§ **What to produce**:
If a line of the listing contains the string "plate", return that line.
########
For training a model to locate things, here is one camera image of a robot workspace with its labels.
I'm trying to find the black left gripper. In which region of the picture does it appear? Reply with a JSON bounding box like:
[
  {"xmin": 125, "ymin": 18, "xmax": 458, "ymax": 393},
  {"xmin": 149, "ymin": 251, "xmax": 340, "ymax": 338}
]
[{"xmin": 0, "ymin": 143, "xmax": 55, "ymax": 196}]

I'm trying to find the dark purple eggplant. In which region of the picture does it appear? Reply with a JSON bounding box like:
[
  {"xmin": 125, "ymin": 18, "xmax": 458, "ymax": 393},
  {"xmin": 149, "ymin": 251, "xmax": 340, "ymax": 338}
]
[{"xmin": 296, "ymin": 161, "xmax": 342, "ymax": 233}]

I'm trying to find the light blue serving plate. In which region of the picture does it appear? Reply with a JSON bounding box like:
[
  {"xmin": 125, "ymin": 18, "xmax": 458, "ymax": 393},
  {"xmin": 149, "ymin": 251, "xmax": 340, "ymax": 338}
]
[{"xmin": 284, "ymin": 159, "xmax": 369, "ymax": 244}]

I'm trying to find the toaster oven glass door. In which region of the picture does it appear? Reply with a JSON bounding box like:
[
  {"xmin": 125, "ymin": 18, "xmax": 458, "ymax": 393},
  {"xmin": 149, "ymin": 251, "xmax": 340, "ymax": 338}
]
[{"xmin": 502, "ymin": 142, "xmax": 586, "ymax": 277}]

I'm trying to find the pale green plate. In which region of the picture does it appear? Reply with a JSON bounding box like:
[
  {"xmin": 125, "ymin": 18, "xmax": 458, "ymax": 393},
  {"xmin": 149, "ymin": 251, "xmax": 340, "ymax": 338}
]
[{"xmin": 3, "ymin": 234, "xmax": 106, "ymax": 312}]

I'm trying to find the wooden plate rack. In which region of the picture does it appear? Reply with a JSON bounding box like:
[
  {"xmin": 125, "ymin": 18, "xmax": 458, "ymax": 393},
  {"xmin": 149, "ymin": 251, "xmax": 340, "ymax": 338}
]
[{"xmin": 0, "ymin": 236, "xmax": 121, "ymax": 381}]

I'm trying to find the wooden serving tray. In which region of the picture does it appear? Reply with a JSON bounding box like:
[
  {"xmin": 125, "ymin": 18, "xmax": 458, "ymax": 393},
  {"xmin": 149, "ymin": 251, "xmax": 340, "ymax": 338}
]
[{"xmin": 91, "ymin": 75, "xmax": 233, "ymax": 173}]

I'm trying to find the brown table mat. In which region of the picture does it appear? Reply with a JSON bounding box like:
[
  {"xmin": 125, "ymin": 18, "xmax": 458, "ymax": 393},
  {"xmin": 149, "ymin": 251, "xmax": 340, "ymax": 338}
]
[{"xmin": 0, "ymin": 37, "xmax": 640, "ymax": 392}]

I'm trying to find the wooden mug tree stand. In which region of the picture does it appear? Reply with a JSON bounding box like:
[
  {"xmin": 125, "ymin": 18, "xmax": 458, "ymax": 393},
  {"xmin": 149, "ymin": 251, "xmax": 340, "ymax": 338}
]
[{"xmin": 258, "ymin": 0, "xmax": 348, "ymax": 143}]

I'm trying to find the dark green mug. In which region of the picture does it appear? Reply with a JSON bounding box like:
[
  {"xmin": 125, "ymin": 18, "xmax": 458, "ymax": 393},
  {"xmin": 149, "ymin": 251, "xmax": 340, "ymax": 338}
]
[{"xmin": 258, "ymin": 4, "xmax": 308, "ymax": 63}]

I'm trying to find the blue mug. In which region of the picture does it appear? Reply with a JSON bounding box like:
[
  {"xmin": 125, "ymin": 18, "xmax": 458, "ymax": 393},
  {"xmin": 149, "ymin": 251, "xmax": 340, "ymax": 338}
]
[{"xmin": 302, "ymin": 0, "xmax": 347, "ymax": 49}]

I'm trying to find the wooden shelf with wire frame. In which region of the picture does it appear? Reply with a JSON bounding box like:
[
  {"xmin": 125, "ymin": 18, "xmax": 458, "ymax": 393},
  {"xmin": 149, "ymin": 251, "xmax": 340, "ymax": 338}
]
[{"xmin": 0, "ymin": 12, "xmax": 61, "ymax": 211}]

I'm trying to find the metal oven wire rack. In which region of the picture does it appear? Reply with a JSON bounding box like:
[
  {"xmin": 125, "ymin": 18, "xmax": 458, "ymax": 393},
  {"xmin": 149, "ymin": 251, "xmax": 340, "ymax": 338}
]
########
§ **Response**:
I'm trying to find the light blue serving plate. In which region of the picture does it appear? Reply with a JSON bounding box like:
I'm trying to find the pale green plate. In which region of the picture does it appear? Reply with a JSON bounding box like:
I'm trying to find the wooden plate rack. In which region of the picture does it appear? Reply with a JSON bounding box like:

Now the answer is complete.